> **Input records**:
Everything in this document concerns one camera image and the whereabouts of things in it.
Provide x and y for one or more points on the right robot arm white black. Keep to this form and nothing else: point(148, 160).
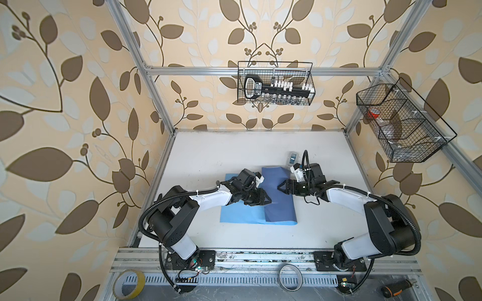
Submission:
point(391, 229)

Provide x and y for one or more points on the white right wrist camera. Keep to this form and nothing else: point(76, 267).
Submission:
point(299, 174)

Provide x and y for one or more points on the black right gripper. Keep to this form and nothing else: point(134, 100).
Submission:
point(287, 186)

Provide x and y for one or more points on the wall wire basket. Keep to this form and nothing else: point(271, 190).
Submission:
point(409, 129)
point(298, 73)

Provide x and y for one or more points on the right wall wire basket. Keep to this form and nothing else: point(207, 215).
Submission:
point(409, 129)

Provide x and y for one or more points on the back wall wire basket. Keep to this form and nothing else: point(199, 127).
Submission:
point(298, 73)

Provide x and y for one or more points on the black tool set in basket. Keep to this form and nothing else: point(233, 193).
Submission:
point(254, 87)

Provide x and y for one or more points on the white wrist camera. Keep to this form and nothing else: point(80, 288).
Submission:
point(299, 174)
point(259, 179)

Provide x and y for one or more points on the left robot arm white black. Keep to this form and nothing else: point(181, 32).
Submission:
point(168, 219)

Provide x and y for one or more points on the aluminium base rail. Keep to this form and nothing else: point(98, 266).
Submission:
point(262, 260)

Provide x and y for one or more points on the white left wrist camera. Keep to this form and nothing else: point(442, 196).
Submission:
point(259, 179)

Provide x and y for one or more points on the grey tape dispenser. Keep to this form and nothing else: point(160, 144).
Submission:
point(292, 159)

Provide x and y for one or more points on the orange black screwdriver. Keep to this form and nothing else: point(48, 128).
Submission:
point(395, 289)

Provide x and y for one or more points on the yellow tape roll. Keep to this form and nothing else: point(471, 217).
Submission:
point(129, 284)

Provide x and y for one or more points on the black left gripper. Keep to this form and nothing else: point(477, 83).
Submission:
point(261, 199)

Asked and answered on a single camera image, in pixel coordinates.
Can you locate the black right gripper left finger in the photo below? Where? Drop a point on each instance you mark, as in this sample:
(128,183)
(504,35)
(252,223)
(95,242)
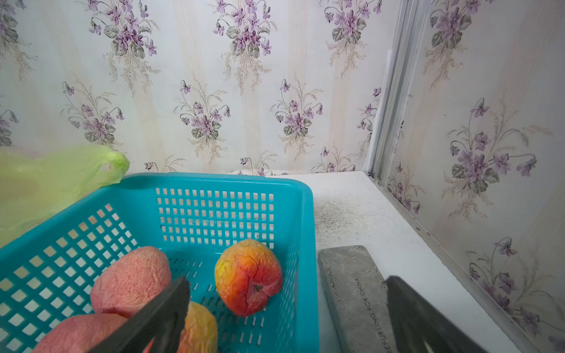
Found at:
(156,327)

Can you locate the yellow-green plastic bag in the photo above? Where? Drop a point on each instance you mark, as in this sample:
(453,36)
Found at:
(33,189)

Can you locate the teal plastic basket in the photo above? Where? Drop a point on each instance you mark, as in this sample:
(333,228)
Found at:
(47,274)

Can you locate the yellow-orange peach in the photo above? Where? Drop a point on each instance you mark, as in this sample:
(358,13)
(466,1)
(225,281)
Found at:
(201,331)

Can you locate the grey sharpening stone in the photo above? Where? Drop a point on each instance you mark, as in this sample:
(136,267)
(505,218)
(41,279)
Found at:
(357,297)

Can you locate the red-yellow wrinkled peach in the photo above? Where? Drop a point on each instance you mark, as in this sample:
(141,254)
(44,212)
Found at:
(247,275)

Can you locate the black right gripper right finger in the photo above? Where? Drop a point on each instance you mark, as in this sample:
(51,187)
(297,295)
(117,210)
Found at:
(418,326)

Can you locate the pink peach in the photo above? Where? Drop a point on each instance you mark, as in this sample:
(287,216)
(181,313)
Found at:
(131,282)
(80,333)

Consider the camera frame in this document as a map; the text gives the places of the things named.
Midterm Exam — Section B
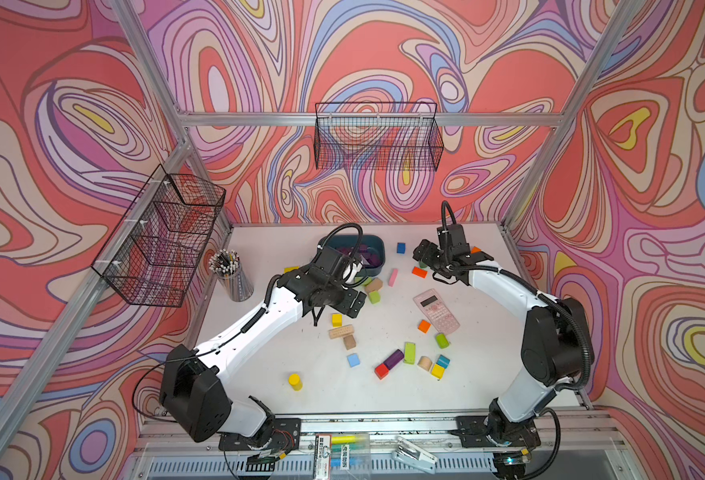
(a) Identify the purple wooden brick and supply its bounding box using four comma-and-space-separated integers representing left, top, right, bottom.
363, 254, 382, 268

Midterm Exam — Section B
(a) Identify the purple long brick front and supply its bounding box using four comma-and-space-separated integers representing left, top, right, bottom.
383, 349, 404, 370

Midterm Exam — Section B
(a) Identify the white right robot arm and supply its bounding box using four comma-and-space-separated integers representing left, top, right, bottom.
413, 224, 594, 423

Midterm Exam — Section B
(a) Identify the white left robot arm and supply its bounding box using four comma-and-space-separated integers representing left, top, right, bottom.
160, 246, 366, 443

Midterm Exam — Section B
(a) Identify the teal plastic storage bin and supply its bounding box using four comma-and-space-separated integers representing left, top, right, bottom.
328, 234, 385, 277

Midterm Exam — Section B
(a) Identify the natural wood long block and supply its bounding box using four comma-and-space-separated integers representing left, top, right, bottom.
328, 325, 354, 339

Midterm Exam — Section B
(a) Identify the natural wood block rear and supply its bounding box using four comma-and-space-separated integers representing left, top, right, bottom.
364, 278, 383, 293

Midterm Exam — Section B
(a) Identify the pink calculator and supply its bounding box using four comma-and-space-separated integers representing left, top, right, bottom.
413, 289, 460, 335

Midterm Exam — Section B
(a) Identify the pink long wooden block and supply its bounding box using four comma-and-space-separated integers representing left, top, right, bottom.
387, 268, 398, 287

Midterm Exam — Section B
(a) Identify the natural wood small block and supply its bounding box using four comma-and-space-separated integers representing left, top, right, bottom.
342, 335, 356, 350

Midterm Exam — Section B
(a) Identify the orange small block centre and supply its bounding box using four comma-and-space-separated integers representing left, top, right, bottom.
417, 320, 431, 333

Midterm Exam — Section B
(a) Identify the green cylinder near calculator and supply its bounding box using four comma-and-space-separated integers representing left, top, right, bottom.
435, 333, 450, 349

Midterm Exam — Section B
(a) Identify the light blue wooden cube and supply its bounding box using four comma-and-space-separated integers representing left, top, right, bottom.
348, 353, 360, 368

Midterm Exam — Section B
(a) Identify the pen holder cup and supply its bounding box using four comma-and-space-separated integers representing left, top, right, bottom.
208, 249, 254, 302

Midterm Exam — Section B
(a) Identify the yellow wooden cylinder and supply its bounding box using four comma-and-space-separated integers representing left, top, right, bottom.
288, 373, 304, 391

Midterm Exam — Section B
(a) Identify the light green rectangular block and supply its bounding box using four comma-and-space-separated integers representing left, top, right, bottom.
403, 342, 416, 365

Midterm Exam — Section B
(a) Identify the teal small cube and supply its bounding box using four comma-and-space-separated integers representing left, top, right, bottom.
437, 355, 450, 369

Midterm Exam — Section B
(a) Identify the red wooden cube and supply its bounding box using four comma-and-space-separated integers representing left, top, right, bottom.
374, 363, 390, 380

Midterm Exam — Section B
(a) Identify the natural wood cylinder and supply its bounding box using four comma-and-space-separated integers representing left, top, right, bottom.
417, 356, 432, 371

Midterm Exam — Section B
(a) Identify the yellow small cube front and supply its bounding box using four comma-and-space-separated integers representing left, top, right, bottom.
430, 364, 445, 380

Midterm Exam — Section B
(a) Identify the marker box front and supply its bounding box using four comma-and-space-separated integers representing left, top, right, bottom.
312, 433, 372, 480

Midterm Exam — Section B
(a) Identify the clear plastic stapler front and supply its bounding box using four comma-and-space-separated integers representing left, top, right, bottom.
391, 436, 438, 474

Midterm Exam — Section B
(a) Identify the black wire basket back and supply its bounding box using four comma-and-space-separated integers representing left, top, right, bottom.
314, 100, 444, 172

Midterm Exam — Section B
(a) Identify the black wire basket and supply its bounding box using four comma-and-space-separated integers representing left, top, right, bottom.
314, 100, 444, 172
92, 166, 226, 308

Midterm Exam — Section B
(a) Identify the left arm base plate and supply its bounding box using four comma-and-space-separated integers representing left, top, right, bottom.
218, 417, 302, 454

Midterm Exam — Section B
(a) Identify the black wire basket left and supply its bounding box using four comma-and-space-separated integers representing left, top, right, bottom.
92, 166, 226, 308

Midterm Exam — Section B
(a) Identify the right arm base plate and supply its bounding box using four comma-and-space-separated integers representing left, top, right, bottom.
450, 414, 541, 450

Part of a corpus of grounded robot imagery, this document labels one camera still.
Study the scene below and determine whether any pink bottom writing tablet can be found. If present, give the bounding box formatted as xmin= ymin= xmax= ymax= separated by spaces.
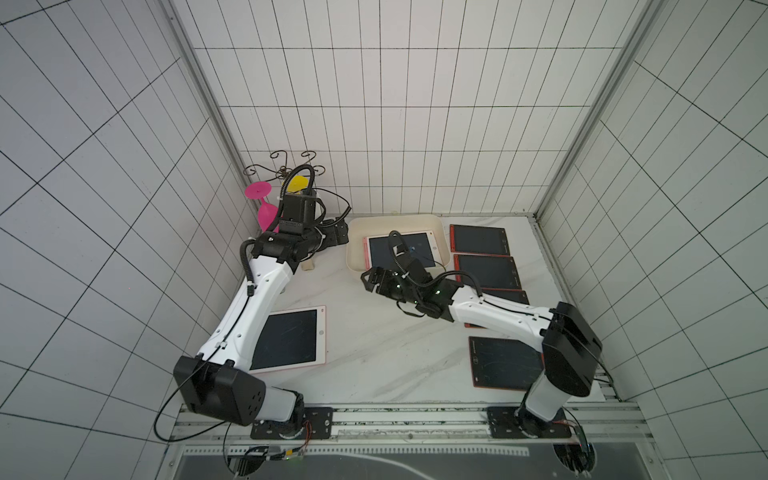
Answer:
xmin=363 ymin=231 xmax=444 ymax=270

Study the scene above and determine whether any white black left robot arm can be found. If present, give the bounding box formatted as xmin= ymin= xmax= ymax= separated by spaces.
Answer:
xmin=173 ymin=219 xmax=349 ymax=432

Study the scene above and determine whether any cream plastic storage box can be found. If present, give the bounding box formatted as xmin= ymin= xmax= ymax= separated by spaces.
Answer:
xmin=346 ymin=214 xmax=450 ymax=273

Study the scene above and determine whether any yellow plastic goblet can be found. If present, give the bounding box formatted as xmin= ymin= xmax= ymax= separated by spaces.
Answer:
xmin=286 ymin=175 xmax=310 ymax=193

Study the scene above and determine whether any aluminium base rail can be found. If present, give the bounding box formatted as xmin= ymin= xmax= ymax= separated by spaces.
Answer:
xmin=171 ymin=402 xmax=653 ymax=448

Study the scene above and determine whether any metal cup holder stand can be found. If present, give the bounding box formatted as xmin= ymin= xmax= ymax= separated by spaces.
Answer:
xmin=243 ymin=150 xmax=327 ymax=182

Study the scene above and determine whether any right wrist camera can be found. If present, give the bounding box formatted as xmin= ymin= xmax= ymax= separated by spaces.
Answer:
xmin=388 ymin=230 xmax=432 ymax=284

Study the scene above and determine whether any pink plastic goblet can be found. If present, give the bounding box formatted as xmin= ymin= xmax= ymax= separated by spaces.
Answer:
xmin=244 ymin=181 xmax=280 ymax=232

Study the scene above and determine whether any white pink writing tablet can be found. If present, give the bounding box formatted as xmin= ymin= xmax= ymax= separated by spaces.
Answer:
xmin=250 ymin=306 xmax=327 ymax=373

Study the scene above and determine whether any red writing tablet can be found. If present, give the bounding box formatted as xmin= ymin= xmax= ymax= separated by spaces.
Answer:
xmin=469 ymin=336 xmax=543 ymax=391
xmin=464 ymin=286 xmax=530 ymax=328
xmin=449 ymin=224 xmax=511 ymax=257
xmin=453 ymin=254 xmax=522 ymax=290

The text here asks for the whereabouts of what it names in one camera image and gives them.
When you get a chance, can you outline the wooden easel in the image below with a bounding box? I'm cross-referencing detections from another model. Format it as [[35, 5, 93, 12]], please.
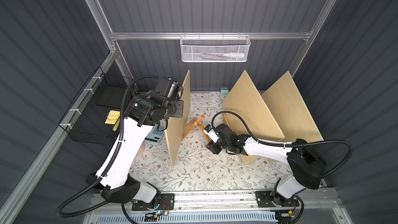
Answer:
[[182, 113, 211, 143], [222, 113, 231, 128]]

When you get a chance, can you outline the large plywood board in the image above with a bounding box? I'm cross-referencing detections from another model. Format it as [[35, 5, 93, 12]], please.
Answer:
[[262, 72, 323, 143]]

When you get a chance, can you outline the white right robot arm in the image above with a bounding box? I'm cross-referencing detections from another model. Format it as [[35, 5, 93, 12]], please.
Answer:
[[204, 124, 326, 205]]

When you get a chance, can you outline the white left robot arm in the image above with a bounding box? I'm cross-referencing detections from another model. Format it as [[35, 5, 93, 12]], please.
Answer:
[[87, 77, 184, 205]]

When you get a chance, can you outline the teal desk calculator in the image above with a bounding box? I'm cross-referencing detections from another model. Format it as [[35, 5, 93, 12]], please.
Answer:
[[145, 125, 164, 144]]

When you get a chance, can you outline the small teal box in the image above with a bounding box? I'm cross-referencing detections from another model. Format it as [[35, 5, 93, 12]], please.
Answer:
[[220, 88, 229, 94]]

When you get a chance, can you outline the black tray in basket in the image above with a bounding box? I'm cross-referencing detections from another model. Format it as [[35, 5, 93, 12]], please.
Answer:
[[96, 85, 126, 110]]

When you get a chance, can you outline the yellow sticky note pad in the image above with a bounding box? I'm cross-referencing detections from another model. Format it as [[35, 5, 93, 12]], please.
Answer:
[[105, 110, 120, 125]]

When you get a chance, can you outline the pink cup with markers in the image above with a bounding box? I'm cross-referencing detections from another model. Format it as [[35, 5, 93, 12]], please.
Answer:
[[135, 143, 146, 158]]

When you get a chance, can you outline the white tube in basket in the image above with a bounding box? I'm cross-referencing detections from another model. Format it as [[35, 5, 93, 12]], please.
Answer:
[[222, 52, 246, 61]]

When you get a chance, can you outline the white wire mesh basket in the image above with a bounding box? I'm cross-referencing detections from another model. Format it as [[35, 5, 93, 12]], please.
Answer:
[[179, 35, 251, 63]]

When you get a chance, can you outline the black wire wall basket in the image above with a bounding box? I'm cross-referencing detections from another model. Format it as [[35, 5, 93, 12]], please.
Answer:
[[59, 68, 132, 145]]

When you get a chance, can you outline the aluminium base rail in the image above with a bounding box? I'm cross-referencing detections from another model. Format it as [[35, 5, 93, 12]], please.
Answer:
[[90, 188, 343, 215]]

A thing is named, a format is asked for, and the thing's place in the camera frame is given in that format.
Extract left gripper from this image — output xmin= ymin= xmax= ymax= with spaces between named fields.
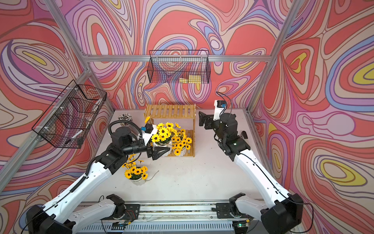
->
xmin=121 ymin=131 xmax=169 ymax=161

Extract sunflower pot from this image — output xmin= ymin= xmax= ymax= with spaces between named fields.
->
xmin=122 ymin=154 xmax=159 ymax=186
xmin=171 ymin=129 xmax=194 ymax=157
xmin=151 ymin=122 xmax=181 ymax=151

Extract wooden two-tier shelf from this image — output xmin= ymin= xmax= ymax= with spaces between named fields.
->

> **Action item**: Your answer must be the exact lines from the start of the data through the line with "else: point(271, 190).", inclusive, and nothing else; pictures do not belong in it.

> **Your solution**:
Everything in this document concerns one camera image and the whereabouts of things in it.
Provide x and y for one or more points on the right robot arm white black. Keep to this form and nothing else: point(148, 160).
Submission:
point(391, 229)

Provide x and y for one or more points on the white right wrist camera. Keep to this form and nothing else: point(76, 267).
Submission:
point(299, 174)

Provide x and y for one or more points on the black right gripper. Keep to this form and nothing else: point(134, 100).
Submission:
point(287, 186)

Provide x and y for one or more points on the wall wire basket. Keep to this form and nothing else: point(271, 190).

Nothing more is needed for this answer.